Seeking Medicine’s Moral Centre
Overview
For the first time in two millennia, the Hippocratic ethic of medical care has been supplanted by a new bioethics. The bottom-up set of injunctions to care, of the patient and for society, ha been replaced by a top-down, commercial ethic focused on patient autonomy in a limited system of medical care. To understand this transformation, and its the effect, Seeking Medicine’s Moral Centre focuses on the issue of “medical aid in dying,” (MAiD) in Canada. Uniquely, it introduces ethnography as a tool to parse a set of academic and public articles reflecting the changing face of medical ethics from 1996 to the present. In doing so it joins the professional and the popular as a single dataset. It is the first book to seriously critique bioethics as a medical ethic through its focus on medical aid in dying as a still contested program in care of the chronically ill and fragile. Key audiences include journalists, medical anthropologists and sociologists; ethicists and bioethicists; medical and scientific researchers and policy makers."For 30 years Tom Koch has covered the introduction, acceptance and out of control expansion of MAiD in Canada through a series of journal, newspaper, and magazine articles. Here he combines that work to show how a bottom-up, traditional medical ethic arising within medicine and stable for two Millenia, has been exchanged for a top-down, thinly principled, bureaucratic ethic of care and, he would argue, too often non-care.

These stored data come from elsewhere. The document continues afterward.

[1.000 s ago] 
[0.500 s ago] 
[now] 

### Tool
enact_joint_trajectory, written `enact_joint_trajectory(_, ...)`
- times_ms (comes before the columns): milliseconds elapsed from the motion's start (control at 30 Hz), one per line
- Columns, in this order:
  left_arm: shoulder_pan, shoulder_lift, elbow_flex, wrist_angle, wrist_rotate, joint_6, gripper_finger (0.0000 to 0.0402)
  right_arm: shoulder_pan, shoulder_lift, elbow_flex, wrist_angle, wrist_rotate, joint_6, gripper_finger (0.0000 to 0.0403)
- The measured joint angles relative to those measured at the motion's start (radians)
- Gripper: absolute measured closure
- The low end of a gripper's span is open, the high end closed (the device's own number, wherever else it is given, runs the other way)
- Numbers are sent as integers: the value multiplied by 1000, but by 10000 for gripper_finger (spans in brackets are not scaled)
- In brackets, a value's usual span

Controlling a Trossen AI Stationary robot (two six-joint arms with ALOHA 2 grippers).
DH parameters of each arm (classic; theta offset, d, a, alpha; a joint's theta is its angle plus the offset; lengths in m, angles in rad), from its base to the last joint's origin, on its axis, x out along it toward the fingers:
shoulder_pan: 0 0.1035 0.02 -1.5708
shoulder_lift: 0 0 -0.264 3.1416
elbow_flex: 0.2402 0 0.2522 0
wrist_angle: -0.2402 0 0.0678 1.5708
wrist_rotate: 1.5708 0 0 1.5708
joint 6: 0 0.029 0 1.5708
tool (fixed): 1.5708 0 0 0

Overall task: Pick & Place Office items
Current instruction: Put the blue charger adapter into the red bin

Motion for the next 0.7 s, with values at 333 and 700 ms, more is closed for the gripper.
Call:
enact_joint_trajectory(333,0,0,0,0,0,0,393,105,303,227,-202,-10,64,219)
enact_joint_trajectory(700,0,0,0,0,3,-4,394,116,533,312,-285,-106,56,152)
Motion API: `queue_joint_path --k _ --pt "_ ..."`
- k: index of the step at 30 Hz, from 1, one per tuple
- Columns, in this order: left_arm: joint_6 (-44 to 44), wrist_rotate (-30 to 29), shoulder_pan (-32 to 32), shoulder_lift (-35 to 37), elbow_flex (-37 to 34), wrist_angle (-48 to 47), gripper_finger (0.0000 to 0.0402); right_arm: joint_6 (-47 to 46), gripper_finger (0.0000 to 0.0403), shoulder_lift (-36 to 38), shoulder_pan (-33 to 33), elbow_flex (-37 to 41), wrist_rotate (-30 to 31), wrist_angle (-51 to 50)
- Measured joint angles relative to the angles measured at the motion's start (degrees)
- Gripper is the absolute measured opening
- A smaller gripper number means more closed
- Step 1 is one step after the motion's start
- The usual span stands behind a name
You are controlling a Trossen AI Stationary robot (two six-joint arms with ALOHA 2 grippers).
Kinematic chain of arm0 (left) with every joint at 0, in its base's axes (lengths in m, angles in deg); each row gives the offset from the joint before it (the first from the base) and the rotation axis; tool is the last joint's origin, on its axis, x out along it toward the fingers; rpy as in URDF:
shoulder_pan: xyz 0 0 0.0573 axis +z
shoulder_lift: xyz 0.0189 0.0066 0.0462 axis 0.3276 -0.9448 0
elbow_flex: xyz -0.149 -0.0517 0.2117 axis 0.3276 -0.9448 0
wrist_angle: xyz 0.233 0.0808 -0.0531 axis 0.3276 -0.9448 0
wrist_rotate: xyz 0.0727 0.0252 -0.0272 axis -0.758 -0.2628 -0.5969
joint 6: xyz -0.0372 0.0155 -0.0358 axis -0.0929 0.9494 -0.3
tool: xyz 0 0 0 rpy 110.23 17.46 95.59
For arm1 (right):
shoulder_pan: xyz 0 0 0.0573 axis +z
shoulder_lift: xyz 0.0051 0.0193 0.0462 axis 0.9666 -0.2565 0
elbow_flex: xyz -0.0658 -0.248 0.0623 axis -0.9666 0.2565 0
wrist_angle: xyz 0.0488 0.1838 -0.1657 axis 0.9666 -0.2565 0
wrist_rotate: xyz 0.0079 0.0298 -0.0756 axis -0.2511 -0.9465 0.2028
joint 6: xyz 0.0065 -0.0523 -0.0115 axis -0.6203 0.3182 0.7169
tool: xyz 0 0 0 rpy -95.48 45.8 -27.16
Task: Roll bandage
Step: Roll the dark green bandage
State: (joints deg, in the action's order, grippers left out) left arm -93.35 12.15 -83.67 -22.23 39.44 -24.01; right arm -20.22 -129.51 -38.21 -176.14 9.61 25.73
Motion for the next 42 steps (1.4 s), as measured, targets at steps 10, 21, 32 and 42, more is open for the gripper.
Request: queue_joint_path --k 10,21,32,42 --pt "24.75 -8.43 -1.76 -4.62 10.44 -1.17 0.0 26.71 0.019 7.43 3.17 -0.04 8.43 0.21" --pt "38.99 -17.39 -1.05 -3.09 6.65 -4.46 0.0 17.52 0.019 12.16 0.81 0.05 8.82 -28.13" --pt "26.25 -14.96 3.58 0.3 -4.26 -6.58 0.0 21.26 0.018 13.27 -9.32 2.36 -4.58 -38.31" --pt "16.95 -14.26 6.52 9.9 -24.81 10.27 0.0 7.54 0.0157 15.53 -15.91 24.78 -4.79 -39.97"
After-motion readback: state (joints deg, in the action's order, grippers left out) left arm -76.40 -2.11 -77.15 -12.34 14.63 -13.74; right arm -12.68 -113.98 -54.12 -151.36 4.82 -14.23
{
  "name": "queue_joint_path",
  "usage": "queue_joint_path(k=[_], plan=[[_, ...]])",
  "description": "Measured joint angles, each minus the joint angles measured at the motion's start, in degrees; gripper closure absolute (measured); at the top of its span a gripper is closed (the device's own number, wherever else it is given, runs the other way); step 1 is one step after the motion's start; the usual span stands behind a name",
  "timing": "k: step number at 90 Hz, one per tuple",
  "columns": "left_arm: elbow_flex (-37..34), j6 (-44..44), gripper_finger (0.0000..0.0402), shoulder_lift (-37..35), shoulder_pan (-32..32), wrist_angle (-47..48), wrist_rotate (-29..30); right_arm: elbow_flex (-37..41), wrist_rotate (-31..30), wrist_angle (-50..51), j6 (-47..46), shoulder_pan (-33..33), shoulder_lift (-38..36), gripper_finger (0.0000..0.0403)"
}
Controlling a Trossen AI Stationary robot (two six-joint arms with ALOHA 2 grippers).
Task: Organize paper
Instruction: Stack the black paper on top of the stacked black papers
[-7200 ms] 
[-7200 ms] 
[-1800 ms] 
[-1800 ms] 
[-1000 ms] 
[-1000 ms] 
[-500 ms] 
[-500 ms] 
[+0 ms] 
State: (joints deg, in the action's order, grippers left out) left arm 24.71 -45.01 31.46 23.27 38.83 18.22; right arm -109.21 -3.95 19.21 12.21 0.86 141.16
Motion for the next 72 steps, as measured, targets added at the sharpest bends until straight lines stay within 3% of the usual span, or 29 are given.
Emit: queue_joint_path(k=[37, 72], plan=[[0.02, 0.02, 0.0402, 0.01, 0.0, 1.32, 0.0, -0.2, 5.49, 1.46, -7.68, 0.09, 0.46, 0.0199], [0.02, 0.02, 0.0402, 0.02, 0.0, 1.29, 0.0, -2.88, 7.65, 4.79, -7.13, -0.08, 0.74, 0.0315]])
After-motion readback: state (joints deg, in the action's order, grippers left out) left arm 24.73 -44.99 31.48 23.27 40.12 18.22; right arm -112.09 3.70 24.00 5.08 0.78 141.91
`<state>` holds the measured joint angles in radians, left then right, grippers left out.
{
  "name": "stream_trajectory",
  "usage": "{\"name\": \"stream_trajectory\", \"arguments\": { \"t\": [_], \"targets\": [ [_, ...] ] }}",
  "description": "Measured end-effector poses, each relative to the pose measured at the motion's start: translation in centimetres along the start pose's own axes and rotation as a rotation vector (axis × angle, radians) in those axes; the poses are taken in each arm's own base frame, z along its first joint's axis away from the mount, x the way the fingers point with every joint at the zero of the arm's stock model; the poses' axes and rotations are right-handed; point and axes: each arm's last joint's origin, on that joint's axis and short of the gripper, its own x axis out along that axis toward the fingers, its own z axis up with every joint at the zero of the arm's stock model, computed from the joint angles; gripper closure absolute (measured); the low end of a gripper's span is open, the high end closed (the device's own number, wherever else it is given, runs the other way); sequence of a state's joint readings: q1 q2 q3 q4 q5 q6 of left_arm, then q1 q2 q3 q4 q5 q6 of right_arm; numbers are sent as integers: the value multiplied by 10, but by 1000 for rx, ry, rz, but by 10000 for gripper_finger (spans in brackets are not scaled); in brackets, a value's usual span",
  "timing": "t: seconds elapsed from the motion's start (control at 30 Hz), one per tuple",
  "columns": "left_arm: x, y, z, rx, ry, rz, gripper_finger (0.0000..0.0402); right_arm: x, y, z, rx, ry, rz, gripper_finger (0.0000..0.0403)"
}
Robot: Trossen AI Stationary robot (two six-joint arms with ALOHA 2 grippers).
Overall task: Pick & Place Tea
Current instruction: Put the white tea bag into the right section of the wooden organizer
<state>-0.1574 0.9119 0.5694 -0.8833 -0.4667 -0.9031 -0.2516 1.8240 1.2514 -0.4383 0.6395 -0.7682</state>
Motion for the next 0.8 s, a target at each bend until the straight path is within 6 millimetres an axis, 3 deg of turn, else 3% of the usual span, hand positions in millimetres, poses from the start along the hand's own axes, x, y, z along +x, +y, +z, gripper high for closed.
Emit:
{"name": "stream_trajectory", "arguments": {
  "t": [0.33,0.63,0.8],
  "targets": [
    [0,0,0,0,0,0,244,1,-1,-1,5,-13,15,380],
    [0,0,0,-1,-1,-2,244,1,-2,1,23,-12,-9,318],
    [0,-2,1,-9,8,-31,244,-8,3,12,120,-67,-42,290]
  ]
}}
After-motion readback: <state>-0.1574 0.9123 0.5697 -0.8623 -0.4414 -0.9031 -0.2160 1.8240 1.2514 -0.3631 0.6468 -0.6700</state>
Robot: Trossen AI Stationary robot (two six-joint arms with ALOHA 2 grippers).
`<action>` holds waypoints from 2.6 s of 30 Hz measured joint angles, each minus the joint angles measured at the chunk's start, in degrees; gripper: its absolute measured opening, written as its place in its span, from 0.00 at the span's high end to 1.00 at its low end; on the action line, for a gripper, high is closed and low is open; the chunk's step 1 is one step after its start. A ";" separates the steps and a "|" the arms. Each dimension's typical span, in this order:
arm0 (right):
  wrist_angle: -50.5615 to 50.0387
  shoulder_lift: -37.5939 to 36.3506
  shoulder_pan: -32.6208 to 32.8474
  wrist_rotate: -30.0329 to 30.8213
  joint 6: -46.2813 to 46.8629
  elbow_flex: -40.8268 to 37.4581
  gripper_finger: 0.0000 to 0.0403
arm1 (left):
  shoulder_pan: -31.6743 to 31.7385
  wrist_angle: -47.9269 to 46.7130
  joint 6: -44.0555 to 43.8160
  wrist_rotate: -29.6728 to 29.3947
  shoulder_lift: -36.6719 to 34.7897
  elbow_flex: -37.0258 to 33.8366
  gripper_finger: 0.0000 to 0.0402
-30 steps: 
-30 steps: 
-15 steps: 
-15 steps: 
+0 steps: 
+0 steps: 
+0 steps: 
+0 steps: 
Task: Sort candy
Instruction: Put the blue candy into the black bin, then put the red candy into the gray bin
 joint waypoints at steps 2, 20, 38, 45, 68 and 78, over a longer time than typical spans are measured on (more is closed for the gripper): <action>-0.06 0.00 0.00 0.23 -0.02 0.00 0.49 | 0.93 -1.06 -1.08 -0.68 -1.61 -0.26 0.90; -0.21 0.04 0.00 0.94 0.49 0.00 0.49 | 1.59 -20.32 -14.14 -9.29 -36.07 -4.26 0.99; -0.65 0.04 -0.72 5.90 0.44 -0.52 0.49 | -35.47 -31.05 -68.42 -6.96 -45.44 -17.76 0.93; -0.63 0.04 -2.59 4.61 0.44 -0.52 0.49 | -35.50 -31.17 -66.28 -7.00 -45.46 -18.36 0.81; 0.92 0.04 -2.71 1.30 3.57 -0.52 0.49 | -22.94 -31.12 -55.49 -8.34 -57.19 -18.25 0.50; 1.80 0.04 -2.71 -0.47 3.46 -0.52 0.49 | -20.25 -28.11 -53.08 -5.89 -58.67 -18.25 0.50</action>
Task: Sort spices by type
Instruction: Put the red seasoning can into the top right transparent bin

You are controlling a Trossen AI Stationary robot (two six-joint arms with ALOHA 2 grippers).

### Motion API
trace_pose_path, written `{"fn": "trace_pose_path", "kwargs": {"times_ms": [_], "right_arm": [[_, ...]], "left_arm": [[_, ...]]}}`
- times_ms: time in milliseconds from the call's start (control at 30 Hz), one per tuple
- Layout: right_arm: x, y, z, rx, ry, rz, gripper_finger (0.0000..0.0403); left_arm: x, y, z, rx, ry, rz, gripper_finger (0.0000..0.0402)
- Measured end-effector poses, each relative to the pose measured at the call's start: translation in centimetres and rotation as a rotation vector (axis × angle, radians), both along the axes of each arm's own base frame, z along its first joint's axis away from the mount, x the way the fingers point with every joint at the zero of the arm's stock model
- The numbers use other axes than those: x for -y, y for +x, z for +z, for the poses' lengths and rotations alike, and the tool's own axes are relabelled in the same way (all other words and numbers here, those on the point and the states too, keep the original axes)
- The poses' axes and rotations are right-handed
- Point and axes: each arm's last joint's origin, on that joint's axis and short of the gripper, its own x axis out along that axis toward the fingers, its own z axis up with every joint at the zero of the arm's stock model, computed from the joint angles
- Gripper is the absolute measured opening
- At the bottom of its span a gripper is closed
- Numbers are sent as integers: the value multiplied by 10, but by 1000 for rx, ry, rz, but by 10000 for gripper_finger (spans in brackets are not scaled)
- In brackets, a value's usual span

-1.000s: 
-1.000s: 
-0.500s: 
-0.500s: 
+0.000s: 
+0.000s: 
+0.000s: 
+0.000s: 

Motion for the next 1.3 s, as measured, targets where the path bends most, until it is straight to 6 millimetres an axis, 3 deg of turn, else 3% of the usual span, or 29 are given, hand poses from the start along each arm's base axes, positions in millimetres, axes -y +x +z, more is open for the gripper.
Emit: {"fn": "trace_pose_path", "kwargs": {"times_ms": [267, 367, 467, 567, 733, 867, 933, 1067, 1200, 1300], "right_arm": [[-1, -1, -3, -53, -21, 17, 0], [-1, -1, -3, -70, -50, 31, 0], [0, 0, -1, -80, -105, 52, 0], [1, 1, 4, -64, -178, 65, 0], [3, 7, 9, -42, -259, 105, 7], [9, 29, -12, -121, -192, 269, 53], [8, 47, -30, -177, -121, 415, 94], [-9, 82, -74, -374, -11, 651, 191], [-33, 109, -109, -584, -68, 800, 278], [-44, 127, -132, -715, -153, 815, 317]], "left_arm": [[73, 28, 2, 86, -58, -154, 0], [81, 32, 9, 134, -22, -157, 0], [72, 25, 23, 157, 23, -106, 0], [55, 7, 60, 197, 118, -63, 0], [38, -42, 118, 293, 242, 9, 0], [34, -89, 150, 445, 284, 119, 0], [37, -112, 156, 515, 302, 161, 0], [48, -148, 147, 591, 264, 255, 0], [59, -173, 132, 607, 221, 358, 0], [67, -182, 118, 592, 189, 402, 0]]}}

This ethic focuses only on relief of an individual’s suffering, a goal we all accept, through absolute prioritisation of a right to individual autonomy, including to have medical assistance to end one’s life. It also displays ‘presentism’, looking only to the immediate present and not the past or future to seek wisdom and assess wider and more profound risks and harms of this stance, especially those to vulnerable people, Medicine and society. This book helps us to understand what has happened with MAiD in Canada, which is essential if the damage it is causing there is to be limited. It is also a vital warning to other countries, such as Australia that have expressly adopted the MAiD model, or are considering doing so."